> _What the task asks_
Reproduce word for word the lines between those holding "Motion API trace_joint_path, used" and "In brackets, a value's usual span", inclusive, and nothing else from the data below.

> _Data supplied_

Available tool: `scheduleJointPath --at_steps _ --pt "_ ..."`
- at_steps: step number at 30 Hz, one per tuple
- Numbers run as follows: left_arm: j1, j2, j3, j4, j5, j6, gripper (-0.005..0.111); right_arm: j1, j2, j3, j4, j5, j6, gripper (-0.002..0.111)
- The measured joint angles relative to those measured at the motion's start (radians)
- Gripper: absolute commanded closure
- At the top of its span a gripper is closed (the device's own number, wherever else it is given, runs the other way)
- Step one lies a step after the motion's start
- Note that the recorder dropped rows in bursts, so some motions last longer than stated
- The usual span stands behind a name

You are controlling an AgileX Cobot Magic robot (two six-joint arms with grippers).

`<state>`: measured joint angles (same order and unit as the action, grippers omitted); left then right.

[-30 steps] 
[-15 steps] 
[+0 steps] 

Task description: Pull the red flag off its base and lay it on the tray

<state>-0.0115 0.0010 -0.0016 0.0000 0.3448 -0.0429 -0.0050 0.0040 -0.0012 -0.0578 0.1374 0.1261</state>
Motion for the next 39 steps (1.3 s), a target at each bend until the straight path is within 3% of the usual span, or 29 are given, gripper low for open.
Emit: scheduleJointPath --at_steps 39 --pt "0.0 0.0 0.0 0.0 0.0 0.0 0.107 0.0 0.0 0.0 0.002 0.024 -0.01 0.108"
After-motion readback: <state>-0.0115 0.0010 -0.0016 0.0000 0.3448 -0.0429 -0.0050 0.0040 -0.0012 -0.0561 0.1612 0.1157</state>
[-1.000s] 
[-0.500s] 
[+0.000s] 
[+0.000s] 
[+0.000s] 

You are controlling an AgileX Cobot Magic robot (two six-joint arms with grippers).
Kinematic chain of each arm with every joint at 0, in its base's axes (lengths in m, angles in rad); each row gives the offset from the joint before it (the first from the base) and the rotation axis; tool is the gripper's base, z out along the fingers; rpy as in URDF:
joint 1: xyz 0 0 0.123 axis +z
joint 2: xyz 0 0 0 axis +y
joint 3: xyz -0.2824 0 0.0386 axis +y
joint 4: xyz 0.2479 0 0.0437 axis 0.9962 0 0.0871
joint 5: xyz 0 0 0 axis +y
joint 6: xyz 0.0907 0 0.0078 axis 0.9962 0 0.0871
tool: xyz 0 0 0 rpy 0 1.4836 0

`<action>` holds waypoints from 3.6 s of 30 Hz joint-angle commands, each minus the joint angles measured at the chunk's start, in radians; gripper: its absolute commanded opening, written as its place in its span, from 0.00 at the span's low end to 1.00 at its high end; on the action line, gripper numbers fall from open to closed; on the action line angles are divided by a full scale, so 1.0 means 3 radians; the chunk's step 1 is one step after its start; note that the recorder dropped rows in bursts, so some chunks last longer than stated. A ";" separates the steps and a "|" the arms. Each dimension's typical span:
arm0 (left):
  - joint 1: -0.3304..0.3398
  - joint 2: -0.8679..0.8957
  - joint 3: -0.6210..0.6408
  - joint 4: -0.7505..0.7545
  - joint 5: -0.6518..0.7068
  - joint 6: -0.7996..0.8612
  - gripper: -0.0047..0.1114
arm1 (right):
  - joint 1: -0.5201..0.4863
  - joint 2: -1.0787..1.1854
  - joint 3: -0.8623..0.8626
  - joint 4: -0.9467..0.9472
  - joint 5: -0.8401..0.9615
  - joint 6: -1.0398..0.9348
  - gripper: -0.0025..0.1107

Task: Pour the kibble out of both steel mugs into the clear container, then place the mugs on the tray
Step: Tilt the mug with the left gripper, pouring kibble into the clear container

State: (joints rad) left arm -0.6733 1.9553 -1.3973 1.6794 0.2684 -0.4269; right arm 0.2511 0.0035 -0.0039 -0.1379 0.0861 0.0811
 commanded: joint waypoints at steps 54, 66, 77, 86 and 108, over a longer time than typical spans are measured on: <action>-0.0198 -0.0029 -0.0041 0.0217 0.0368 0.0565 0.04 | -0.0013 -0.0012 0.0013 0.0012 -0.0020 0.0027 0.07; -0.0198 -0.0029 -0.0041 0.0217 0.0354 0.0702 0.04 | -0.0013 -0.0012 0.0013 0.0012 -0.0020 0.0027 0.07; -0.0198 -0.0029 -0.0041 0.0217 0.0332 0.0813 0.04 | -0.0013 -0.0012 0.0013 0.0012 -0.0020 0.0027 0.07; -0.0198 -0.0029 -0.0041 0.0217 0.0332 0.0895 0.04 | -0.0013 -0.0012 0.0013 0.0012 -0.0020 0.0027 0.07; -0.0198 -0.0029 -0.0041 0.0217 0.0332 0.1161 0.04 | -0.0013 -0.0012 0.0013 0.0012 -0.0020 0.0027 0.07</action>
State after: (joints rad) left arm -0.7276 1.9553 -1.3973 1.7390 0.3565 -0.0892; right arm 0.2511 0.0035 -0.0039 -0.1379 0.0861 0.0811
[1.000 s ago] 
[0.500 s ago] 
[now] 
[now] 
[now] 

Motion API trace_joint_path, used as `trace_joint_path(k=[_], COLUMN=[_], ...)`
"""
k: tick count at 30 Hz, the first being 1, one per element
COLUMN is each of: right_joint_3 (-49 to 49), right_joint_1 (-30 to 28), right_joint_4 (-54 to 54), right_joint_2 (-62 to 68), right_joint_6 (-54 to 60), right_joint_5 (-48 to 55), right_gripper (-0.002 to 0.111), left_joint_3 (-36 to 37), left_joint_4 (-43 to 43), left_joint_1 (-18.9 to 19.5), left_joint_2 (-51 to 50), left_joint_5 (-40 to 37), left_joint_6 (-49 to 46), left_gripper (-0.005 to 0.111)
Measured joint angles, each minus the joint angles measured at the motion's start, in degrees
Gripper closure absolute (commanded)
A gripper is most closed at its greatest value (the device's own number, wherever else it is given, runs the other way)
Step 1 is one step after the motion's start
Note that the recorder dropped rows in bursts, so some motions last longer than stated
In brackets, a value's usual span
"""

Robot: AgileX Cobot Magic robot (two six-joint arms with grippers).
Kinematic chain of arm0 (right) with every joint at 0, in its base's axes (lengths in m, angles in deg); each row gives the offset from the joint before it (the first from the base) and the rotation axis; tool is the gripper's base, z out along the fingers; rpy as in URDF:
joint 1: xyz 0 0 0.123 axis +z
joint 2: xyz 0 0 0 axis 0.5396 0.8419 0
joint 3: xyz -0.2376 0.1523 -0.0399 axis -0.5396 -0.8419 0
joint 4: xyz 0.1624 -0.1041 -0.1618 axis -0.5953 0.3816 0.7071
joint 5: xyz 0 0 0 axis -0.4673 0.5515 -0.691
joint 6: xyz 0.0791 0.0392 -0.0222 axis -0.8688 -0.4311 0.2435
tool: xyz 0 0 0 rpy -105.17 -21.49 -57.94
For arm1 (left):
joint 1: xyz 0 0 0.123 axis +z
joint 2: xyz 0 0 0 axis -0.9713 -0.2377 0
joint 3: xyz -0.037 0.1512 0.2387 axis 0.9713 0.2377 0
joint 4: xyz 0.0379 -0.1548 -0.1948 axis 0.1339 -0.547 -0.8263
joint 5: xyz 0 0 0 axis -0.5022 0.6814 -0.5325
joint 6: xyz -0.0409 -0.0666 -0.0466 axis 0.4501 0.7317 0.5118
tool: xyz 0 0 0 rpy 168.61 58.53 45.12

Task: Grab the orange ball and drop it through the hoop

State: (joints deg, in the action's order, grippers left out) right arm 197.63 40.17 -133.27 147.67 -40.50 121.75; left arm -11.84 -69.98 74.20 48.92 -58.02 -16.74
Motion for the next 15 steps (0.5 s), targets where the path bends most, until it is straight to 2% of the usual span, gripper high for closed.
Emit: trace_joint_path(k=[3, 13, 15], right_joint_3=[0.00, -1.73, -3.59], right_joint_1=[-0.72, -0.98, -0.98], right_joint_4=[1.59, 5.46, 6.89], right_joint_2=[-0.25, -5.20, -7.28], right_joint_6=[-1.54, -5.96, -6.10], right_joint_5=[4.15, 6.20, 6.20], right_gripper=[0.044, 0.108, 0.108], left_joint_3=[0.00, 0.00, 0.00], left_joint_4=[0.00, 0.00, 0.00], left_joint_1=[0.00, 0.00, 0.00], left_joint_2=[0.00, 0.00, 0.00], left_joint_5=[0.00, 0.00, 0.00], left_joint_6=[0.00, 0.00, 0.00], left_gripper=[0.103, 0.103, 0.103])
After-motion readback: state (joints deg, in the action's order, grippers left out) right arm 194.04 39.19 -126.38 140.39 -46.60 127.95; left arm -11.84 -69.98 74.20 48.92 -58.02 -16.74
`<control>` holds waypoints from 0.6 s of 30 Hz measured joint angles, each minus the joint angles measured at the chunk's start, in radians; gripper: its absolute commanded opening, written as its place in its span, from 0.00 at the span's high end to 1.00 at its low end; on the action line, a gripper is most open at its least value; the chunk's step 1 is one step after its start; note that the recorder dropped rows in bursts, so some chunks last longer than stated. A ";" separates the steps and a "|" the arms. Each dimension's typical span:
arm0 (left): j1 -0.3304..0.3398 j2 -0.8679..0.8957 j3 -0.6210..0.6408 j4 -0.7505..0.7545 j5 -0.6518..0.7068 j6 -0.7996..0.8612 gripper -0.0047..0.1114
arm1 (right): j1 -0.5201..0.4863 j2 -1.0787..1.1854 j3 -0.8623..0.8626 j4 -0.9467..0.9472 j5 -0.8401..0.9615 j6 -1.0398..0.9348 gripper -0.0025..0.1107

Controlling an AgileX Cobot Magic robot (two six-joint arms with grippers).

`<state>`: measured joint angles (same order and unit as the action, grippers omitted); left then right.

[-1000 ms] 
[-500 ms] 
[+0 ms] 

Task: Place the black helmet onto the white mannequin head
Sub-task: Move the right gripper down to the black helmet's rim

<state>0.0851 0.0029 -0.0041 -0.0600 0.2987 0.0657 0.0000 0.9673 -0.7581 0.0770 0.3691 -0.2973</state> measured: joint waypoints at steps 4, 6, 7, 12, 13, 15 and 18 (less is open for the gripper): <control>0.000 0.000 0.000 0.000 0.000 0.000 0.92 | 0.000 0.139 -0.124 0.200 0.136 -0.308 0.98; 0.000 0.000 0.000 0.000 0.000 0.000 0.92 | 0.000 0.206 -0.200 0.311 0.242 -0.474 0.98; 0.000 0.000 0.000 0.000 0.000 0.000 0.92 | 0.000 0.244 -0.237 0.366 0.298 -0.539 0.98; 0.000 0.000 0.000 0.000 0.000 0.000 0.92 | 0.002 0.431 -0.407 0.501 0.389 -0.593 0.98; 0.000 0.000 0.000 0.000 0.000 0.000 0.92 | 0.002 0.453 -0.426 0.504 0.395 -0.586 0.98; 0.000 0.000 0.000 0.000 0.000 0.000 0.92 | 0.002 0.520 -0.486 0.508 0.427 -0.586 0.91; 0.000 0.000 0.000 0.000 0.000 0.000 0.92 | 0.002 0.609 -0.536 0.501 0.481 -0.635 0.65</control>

> _Solution to this task_
Motion API trace_joint_path, used as `trace_joint_path(k=[_], COLUMN=[_], ...)`
"""
k: tick count at 30 Hz, the first being 1, one per element
COLUMN is each of: right_joint_3 (-49 to 49), right_joint_1 (-30 to 28), right_joint_4 (-54 to 54), right_joint_2 (-62 to 68), right_joint_6 (-54 to 60), right_joint_5 (-48 to 55), right_gripper (-0.002 to 0.111), left_joint_3 (-36 to 37), left_joint_4 (-43 to 43), left_joint_1 (-18.9 to 19.5), left_joint_2 (-51 to 50), left_joint_5 (-40 to 37), left_joint_6 (-49 to 46), left_gripper (-0.005 to 0.111)
Measured joint angles, each minus the joint angles measured at the motion's start, in degrees
Gripper closure absolute (commanded)
A gripper is most closed at its greatest value (the device's own number, wherever else it is given, runs the other way)
Step 1 is one step after the motion's start
Note that the recorder dropped rows in bursts, so some motions last longer than stated
In brackets, a value's usual span

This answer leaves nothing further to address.